Just watch: This will end up killing us economically.’
Erin Morris, Vacaville’s community development director, echoed these concerns, pointing to a lack of funding and high interest rates as major roadblocks. ‘Over the last three years, we’ve really seen no meaningful starts to apartment complexes in Vacaville,’ she told The Chronicle. ‘We know why: It’s funding, funding, funding.
Until something changes, we’re kind of at a stop right now for multifamily housing.’
The absence of affordable housing has also created a paradox: while Vacaville’s leaders have sought to attract Silicon Valley tech companies as a way to diversify the local economy, the lack of affordable options for young professionals has repeatedly derailed those efforts.
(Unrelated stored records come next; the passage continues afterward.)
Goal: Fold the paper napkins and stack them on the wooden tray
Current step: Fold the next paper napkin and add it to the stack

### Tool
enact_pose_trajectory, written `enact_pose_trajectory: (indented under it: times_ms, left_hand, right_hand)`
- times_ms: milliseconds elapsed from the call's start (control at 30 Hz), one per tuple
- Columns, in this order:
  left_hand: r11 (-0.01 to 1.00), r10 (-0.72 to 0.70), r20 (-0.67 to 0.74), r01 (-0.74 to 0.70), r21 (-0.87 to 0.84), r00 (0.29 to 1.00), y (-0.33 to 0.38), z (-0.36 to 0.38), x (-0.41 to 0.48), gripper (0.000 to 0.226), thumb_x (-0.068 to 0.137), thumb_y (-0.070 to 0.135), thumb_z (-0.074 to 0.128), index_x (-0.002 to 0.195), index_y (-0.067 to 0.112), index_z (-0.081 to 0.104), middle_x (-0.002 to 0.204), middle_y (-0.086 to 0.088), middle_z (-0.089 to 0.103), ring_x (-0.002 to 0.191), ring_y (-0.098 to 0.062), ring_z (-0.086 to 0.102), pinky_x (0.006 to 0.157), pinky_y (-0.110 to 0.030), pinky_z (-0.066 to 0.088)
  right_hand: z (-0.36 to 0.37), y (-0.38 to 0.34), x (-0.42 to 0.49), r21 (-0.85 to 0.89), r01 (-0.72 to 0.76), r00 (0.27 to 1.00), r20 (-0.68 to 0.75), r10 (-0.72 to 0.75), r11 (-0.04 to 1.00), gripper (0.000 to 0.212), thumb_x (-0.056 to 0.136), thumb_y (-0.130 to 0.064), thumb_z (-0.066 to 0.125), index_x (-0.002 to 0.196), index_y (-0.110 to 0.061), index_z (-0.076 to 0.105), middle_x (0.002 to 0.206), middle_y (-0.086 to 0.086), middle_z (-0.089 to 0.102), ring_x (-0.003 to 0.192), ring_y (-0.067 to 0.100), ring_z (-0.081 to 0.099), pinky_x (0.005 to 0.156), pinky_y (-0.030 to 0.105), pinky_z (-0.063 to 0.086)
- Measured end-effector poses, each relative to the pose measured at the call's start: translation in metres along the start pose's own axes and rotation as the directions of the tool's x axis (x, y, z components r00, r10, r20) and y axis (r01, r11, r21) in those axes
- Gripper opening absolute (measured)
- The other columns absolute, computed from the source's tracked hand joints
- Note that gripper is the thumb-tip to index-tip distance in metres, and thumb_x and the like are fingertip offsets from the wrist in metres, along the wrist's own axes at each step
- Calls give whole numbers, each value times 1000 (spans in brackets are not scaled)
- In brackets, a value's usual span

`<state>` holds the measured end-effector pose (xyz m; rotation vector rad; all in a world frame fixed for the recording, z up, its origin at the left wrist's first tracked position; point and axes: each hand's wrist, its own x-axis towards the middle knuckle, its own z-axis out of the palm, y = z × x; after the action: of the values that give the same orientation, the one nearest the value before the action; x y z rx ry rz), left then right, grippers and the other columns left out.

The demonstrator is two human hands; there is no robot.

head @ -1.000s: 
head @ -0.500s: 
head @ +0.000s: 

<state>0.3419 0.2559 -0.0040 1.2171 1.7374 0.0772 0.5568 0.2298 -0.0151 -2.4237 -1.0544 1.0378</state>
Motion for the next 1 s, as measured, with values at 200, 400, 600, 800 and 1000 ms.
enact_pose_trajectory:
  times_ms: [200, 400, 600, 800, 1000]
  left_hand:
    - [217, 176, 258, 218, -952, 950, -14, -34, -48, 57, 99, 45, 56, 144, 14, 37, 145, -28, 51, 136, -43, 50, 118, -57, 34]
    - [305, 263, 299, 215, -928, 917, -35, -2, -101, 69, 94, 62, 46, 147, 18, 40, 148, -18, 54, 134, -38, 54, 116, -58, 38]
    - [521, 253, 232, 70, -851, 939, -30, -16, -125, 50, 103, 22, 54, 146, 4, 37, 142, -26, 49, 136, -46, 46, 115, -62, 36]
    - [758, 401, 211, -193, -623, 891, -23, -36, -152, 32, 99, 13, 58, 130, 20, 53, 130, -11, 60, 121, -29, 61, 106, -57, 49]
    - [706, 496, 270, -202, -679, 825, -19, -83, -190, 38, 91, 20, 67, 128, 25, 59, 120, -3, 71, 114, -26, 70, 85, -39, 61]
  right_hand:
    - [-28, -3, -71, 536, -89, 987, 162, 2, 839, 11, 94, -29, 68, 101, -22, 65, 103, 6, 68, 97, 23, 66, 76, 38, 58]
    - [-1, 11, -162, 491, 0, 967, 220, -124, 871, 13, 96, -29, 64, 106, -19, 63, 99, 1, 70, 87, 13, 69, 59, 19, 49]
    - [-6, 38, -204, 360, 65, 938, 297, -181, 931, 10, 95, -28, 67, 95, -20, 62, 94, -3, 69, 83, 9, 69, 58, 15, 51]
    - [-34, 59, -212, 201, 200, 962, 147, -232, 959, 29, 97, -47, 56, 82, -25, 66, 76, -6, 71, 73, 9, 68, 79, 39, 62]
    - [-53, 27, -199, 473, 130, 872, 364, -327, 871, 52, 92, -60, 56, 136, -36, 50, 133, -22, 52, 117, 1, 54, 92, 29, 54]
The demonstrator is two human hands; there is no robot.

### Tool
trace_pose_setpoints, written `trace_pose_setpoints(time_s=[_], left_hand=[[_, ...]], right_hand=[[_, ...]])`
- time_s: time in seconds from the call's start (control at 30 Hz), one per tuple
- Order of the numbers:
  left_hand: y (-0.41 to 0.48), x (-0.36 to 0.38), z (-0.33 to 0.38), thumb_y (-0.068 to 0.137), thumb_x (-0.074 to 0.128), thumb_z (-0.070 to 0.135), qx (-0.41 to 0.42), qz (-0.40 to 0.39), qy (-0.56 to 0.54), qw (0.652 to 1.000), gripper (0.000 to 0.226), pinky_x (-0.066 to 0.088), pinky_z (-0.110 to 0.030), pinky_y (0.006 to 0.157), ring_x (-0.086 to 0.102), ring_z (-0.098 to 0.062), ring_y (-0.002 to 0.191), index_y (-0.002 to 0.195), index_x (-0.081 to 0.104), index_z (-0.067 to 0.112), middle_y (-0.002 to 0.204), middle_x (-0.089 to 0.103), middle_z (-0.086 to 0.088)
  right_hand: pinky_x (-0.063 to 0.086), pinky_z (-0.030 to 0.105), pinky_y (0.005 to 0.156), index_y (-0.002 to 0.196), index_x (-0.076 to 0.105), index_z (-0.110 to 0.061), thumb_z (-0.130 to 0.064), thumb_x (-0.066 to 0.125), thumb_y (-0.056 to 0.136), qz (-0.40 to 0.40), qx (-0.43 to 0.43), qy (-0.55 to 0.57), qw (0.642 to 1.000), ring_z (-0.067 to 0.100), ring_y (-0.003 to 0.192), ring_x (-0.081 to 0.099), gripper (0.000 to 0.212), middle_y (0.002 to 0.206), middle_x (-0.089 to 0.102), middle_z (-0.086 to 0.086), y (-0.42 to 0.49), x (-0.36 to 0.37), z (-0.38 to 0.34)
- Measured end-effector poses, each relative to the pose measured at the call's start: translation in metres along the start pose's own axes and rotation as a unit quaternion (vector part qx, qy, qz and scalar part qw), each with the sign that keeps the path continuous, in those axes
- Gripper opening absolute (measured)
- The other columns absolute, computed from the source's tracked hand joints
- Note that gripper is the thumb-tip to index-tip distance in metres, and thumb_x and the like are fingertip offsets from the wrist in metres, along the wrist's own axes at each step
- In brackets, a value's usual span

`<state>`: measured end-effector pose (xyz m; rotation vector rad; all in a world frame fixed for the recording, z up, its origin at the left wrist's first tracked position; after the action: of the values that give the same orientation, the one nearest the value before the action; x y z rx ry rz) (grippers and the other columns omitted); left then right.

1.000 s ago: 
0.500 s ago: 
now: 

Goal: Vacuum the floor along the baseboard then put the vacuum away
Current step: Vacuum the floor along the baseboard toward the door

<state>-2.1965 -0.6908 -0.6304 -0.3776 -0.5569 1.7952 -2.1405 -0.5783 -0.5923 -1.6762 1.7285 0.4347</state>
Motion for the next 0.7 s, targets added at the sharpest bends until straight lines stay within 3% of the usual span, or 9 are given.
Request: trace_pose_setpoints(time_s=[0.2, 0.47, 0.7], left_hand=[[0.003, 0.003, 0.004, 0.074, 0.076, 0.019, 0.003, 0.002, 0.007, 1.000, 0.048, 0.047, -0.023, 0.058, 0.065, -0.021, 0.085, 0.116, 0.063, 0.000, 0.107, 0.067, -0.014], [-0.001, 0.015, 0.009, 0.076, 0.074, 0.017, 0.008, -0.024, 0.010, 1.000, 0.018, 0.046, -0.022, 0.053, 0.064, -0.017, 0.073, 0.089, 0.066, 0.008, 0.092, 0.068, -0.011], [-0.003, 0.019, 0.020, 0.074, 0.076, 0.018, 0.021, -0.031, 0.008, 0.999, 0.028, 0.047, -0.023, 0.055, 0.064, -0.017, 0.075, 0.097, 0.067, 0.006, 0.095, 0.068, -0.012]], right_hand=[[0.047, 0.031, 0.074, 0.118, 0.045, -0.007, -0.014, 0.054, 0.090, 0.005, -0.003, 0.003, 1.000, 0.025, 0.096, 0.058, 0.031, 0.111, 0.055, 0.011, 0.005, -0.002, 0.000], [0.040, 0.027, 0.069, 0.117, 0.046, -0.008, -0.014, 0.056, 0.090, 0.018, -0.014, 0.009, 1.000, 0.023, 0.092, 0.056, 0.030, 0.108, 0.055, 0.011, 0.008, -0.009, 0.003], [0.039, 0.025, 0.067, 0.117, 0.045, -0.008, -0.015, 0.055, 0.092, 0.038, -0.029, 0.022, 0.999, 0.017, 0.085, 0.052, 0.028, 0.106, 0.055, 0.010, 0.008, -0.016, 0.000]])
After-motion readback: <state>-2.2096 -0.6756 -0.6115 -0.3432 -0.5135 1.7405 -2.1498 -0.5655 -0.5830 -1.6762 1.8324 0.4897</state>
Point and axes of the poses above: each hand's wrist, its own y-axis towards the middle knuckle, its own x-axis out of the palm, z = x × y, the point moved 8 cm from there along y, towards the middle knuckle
Tech firms, many of which rely on a pipeline of young, entry-level employees, have hesitated to establish a presence in a city where even modest housing costs are prohibitively high.
In response, the Vacaville City Council took a significant step last year by unanimously voting to apply for California’s Prohousing Designation Program.
This initiative, administered by the California Department of Housing and Community Development, offers cities priority processing and funding incentives for affordable housing projects.
For a city like Vacaville, where the absence of multifamily housing has become a self-defeating cycle, the program represents a potential lifeline—one that could help reverse the exodus of residents and reignite economic vitality.
As the city waits for the designation to take effect, the question remains: Will Vacaville’s leaders be able to break the cycle of exclusion that has left its housing market increasingly unaffordable for the very people who could sustain its future?